1. When your automatic generator is properly installed, it works with an automatic transfer switch. When the switch senses a power outage, it cuts off the grids and links the generator to the load center that supplies your home.

Then, it sends a signal that initiates the startup of the generator. Conversely, if electricity from the grids is restored, the switch disconnects the generator and links up with the girds, then it sends another signal that will shut the generator down. This process takes only a few seconds.

2. Many automatic generators do a self-diagnostic test once a week. Your generator will start up on its own and runs for about 20 to 30 minutes.

When your generator does that, even when there’s no power outage, don’t panic. It’s just fine. Take note of the date and time. The generator will do the same at the same time the following week.

3. Keep track of the diagnostic tests. If your generator misses this test, it could be a sign that all is not well with it. Get a technician to check it.

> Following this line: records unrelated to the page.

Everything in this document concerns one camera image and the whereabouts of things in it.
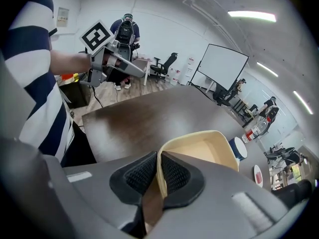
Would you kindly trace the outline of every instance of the sneaker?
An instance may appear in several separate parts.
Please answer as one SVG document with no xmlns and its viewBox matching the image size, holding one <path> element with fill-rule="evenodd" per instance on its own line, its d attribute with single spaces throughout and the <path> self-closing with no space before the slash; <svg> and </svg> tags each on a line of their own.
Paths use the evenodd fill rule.
<svg viewBox="0 0 319 239">
<path fill-rule="evenodd" d="M 128 90 L 130 87 L 131 87 L 131 83 L 129 83 L 129 84 L 125 84 L 124 89 Z"/>
<path fill-rule="evenodd" d="M 115 83 L 113 83 L 113 84 L 114 84 L 114 88 L 115 88 L 117 91 L 121 90 L 121 85 L 116 85 Z"/>
</svg>

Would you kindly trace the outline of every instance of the blue cup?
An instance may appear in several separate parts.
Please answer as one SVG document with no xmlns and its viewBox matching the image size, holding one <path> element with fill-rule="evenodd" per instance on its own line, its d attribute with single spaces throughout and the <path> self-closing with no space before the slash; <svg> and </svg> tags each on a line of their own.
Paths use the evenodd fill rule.
<svg viewBox="0 0 319 239">
<path fill-rule="evenodd" d="M 235 137 L 231 139 L 228 143 L 232 148 L 235 157 L 238 158 L 240 161 L 244 160 L 247 157 L 246 146 L 240 138 Z"/>
</svg>

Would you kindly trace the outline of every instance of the beige tray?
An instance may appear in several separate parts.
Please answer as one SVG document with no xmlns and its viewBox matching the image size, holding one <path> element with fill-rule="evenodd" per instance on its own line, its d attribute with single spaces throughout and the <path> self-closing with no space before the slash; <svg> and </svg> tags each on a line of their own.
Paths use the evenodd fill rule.
<svg viewBox="0 0 319 239">
<path fill-rule="evenodd" d="M 165 143 L 158 152 L 157 180 L 162 197 L 167 196 L 166 183 L 161 169 L 161 153 L 170 151 L 228 166 L 238 171 L 235 155 L 219 131 L 208 130 L 186 134 Z"/>
</svg>

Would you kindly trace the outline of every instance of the dark blue t-shirt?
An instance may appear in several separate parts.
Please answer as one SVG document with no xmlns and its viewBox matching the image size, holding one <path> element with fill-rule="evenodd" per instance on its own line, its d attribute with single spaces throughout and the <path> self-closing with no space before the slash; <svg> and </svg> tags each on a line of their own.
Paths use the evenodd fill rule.
<svg viewBox="0 0 319 239">
<path fill-rule="evenodd" d="M 118 30 L 119 26 L 121 25 L 123 21 L 121 19 L 118 19 L 117 21 L 115 21 L 111 28 L 110 28 L 110 31 L 115 34 L 115 32 Z M 135 35 L 135 38 L 139 38 L 140 37 L 140 29 L 139 29 L 139 26 L 134 22 L 132 21 L 132 25 L 133 25 L 133 31 L 134 31 L 134 35 Z"/>
</svg>

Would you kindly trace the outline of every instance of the black and white square marker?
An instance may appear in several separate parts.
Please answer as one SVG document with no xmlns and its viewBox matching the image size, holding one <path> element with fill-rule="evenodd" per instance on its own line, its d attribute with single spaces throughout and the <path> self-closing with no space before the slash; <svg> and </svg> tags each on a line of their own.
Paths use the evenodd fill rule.
<svg viewBox="0 0 319 239">
<path fill-rule="evenodd" d="M 99 20 L 80 37 L 80 40 L 88 52 L 94 55 L 113 37 L 113 33 Z"/>
</svg>

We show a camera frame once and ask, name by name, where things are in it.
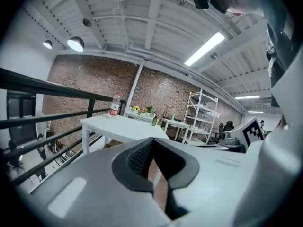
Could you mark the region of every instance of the red label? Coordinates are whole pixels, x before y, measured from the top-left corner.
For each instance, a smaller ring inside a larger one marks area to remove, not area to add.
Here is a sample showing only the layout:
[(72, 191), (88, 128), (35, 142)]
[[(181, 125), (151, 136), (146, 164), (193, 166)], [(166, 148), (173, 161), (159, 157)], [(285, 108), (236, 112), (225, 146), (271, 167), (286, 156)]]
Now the red label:
[(118, 110), (110, 109), (109, 114), (112, 116), (116, 116), (118, 114)]

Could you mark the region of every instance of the green plant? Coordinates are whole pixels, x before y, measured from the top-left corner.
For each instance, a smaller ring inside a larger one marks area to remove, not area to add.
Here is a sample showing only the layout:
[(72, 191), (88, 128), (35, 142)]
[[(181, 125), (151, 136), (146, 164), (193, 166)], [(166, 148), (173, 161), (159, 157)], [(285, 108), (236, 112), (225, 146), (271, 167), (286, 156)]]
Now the green plant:
[(152, 105), (146, 106), (147, 112), (151, 113), (152, 112)]

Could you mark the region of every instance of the potted plant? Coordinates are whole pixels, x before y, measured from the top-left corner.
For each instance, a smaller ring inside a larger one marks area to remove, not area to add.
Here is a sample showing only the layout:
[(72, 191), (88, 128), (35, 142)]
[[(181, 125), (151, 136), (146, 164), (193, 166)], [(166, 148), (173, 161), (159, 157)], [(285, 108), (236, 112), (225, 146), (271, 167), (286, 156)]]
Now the potted plant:
[(150, 116), (152, 112), (152, 105), (146, 106), (146, 109), (147, 109), (146, 116)]
[(146, 108), (143, 108), (142, 110), (141, 110), (141, 116), (146, 116), (146, 112), (147, 112), (147, 109)]
[(134, 114), (136, 114), (139, 109), (140, 109), (139, 106), (134, 106)]

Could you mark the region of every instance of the table top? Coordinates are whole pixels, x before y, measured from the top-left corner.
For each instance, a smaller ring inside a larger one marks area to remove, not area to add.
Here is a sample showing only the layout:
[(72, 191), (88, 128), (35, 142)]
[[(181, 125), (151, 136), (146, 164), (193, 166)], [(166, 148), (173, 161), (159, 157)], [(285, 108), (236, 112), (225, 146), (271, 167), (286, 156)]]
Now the table top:
[(125, 110), (124, 113), (131, 116), (131, 117), (135, 117), (135, 118), (138, 118), (138, 119), (143, 119), (143, 120), (150, 121), (150, 122), (152, 122), (152, 120), (153, 120), (153, 117), (141, 116), (139, 114), (134, 113), (132, 110), (129, 110), (129, 109)]
[(176, 126), (180, 126), (180, 127), (184, 127), (184, 128), (189, 128), (190, 127), (189, 124), (186, 124), (186, 123), (183, 123), (183, 122), (180, 122), (180, 121), (176, 121), (176, 120), (164, 119), (163, 118), (163, 121), (168, 123), (168, 124), (176, 125)]
[(120, 115), (111, 116), (107, 113), (81, 119), (80, 122), (96, 133), (123, 143), (148, 137), (169, 139), (159, 125), (152, 126), (152, 124)]

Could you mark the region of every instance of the green bottle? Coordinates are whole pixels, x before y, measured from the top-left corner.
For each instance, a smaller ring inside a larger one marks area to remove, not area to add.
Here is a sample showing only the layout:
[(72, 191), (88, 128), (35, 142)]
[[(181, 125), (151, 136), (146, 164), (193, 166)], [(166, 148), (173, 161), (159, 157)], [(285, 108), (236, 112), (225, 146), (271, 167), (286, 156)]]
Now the green bottle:
[(152, 125), (152, 126), (156, 126), (156, 124), (157, 124), (157, 116), (155, 116), (155, 117), (153, 118), (151, 125)]

4. Automatic generators usually come with several years of warranty. However, most warranties only cover the changed parts. They don’t cover labor.

Also, if an unqualified person (including you) works on it, the warranty may be voided. So, always hire experienced and qualified personnel for it.

5. If your automatic generator cannot power all your appliances, you can still install it. There’s a way around it. Let your electrician know the appliances you want your generator to power.

He’ll group them up and create a panel for them. Then, he’ll configure the automatic transfer switch to send the power from the generator to that particular panel instead of the entire load center.

6. We recommend generators that run on either propane or natural gas. These types of fuel do not give off a lot of fumes, like gasoline and diesel, so they are more eco-friendly. Also, they are not as volatile as gasoline. They are much more cost-effective.

7. Even if your generator can power all the appliances in your house, it is a good practice to switch off appliances that are not in use. Switch off the lights, fans, and air conditioners in rooms that have no occupants.

The more the load you put on the generator, the more it drains your fuel. So, reducing the load on your gen-set is a good way to reduce the fuel consumption of your generator.

8. You need to get your generator serviced after every 200 hours of usage or once in a month if you don’t use it regularly. The service should include change of air filter, spark plug, oil filter, and engine oil.

These components are the hardest-working ones in a gen-set. When they are okay, the generator will be in perfect condition.

Final Word

Buying a generator is a huge investment and as such, it is necessary to get it right. You don’t want to buy a generator that cannot power all your appliances. It is necessary to follow the steps above to determine the right size/capacity of the generator for your home.